Certo dia a cerca chamou o dono da propriedade para um diálogo.
— Sabe, Senhor proprietário, tenho uma observação a fazer. Estou envelhecendo, e sei que logo perderei a minha função.
— Mas não precisa se preocupar. Você será substituída por uma cerca nova em breve.
— Sim! Posso imaginar. No entanto, tenho percebido que essa sua preocupação comigo não faz muito sentido. Naturalmente cumpro minha função impedindo os outros de entrarem, mas o Senhor também não pode sair. Ainda não se deu conta disso? Por favor, Senhor, não faça nenhuma renovação. É para o seu próprio bem. Deixe-me ir.
A cerca que impede o outro de entrar é a mesma que nos impede de sair.
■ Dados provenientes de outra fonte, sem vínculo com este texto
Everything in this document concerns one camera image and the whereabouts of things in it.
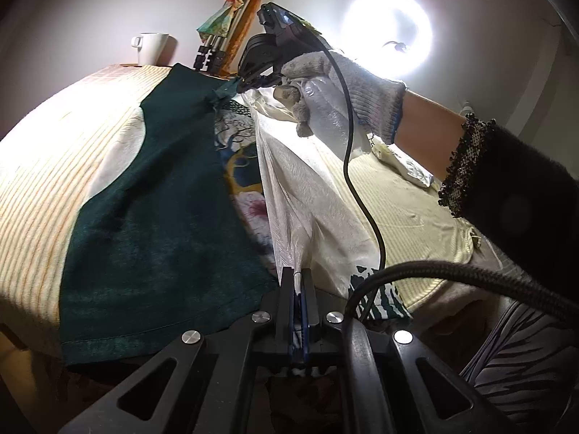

"Não te ponhas como escravo de ti mesmo. Livra-te das amarras que tu mesmo construíste acreditando defender uma liberdade que nunca exerceste".
Quantas cercas ainda continuaremos a construir até que venhamos a perceber, que na verdade, nós somos os únicos enclausurados?
Não são livres, nem o prisioneiro nem o carcereiro.
De repente somos tomados pelo medo de perder a liberdade que sempre tivemos, mas raramente dispostos a usá-la.
Sem os recursos para exercer a nossa liberdade, não somos verdadeiramente livres. E onde estão esses recursos? Dentro de nós mesmos, nunca no ambiente externo. Basta derrubar a cerca que nos impede de sermos livres. Retire a cerca ao invés de renová-la.